PROMPT: Lift out, unaltered, the lines of the material below between the line holding "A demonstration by" and the line holding "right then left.", counting both.

DATA SHOWN:
--- START ---

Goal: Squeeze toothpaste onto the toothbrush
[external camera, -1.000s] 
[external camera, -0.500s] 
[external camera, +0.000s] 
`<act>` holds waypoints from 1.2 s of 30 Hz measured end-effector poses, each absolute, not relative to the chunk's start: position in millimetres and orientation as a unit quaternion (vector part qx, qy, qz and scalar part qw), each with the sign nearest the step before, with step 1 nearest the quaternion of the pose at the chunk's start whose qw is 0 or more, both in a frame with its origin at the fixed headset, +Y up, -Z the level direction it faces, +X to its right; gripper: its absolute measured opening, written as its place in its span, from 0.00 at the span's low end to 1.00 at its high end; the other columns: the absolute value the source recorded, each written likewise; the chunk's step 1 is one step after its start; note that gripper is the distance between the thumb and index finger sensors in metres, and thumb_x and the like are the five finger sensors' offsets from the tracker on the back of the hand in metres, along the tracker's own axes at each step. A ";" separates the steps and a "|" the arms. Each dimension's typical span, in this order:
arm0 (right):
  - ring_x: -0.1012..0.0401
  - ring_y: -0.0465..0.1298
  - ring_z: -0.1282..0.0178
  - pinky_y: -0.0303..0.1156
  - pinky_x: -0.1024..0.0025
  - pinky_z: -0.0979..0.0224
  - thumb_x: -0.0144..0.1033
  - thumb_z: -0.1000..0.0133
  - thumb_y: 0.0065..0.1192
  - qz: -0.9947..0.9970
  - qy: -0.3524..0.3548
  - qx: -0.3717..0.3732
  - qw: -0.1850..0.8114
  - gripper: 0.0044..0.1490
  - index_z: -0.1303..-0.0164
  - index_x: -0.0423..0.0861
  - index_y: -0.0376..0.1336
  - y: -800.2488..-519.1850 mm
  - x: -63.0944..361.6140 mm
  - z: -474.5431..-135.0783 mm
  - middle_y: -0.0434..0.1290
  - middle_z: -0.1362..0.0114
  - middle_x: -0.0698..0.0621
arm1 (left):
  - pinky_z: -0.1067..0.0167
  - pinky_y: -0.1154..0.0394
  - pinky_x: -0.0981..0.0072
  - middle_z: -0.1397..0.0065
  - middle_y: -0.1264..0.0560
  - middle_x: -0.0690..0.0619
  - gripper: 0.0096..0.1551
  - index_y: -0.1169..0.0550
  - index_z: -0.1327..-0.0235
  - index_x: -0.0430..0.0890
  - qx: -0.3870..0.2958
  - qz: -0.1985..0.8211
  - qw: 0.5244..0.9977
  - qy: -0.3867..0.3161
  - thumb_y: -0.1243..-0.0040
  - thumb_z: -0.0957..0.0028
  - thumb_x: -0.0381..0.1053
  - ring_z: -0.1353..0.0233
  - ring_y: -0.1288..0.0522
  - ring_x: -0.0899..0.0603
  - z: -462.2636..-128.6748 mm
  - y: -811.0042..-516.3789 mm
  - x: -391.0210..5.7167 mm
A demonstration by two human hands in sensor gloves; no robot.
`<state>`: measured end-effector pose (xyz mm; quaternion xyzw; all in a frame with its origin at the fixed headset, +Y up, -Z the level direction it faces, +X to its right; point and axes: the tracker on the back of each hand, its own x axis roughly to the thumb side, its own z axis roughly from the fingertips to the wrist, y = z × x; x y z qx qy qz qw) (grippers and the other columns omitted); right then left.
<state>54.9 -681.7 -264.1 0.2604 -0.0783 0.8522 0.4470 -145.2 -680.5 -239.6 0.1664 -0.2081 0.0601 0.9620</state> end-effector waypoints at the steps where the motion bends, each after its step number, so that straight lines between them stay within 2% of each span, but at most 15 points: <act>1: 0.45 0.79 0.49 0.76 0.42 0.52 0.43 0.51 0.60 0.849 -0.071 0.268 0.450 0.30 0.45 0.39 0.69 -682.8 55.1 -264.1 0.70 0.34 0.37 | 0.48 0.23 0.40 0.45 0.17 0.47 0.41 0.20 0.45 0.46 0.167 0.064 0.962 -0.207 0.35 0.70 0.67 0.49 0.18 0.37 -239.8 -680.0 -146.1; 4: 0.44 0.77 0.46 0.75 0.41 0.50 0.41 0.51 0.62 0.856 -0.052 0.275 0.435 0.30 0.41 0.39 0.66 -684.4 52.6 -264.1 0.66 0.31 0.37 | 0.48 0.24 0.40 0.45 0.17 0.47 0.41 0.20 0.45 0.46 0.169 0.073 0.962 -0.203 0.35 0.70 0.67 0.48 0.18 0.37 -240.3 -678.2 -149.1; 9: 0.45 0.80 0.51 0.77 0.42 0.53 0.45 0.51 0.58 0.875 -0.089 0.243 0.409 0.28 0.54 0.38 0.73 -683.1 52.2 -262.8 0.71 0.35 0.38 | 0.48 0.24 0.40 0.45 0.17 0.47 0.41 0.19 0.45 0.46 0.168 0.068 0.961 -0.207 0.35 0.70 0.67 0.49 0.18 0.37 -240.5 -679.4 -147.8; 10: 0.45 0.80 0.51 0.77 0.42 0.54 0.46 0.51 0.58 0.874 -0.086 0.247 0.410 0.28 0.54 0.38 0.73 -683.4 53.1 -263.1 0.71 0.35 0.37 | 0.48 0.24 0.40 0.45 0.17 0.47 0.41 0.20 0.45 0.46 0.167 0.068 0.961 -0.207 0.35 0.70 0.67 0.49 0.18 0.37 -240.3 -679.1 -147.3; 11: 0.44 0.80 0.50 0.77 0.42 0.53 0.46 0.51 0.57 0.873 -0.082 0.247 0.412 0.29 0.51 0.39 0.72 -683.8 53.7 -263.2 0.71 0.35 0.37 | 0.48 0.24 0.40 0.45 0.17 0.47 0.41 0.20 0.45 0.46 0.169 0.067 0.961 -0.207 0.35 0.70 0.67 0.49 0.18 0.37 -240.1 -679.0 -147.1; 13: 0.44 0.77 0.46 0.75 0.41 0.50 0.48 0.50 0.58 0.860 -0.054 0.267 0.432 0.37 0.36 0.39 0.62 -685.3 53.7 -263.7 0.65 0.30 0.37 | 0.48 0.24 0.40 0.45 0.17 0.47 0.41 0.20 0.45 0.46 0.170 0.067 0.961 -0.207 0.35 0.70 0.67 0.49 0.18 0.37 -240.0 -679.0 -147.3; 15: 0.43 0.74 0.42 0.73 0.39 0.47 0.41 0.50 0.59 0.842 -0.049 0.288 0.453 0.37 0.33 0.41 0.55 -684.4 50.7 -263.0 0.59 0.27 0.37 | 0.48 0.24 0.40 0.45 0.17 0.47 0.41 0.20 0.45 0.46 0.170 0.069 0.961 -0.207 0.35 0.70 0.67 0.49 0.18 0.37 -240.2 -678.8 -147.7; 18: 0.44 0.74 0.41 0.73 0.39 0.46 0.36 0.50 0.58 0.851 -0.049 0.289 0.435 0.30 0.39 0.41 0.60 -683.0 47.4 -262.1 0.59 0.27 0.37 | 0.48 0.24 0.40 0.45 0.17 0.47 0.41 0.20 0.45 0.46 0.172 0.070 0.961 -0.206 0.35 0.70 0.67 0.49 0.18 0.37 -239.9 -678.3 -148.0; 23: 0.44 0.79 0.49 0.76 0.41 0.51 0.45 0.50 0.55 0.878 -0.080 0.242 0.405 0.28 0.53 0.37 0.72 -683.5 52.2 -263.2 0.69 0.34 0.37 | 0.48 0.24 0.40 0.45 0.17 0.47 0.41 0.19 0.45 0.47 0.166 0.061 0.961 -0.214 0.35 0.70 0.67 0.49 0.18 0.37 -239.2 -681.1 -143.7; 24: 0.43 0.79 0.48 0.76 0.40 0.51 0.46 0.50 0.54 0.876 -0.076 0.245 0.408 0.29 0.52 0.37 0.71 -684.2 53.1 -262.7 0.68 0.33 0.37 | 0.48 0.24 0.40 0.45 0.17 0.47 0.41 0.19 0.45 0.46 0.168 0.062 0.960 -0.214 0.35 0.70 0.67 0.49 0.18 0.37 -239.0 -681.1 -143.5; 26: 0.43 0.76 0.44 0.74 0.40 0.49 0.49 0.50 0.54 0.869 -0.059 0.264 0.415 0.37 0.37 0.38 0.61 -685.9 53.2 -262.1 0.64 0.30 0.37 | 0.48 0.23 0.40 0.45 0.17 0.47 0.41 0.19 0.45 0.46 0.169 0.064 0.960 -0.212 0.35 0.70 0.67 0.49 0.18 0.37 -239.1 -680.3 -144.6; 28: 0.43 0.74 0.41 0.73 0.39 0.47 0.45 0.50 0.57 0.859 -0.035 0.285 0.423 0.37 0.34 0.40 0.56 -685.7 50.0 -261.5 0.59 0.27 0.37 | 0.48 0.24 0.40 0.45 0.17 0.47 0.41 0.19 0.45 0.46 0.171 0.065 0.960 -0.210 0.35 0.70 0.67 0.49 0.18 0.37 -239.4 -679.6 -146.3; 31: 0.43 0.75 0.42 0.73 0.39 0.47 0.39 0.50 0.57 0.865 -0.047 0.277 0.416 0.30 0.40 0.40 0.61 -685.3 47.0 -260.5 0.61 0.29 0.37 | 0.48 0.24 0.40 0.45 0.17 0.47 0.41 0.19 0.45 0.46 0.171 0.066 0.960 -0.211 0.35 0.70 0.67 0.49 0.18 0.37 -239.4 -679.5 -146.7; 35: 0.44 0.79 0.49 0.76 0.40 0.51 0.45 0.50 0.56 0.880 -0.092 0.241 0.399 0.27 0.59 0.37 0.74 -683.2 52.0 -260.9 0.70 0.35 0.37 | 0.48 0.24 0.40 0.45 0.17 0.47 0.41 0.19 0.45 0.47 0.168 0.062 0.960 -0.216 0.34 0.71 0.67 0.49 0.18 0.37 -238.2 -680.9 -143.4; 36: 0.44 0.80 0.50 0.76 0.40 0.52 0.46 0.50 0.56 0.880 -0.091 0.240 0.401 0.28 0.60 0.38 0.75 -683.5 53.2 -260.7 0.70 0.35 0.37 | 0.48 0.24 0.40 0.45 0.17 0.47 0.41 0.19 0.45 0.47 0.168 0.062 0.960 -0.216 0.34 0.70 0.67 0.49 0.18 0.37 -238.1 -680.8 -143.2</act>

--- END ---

RESULT:
A demonstration by two human hands in sensor gloves; no robot.
`<state>`: measured end-effector pose (xyz mm; quaternion xyzw; all in a frame with its origin at the fixed headset, +Y up, -Z the level direction it faces, +X to its right; point and axes: the tracker on the back of each hand, its own x axis roughly to the thumb side, its own z axis roughly from the fingertips to the wrist, y = z × x; x y z qx qy qz qw) (grippers and the other columns omitted); right then left.

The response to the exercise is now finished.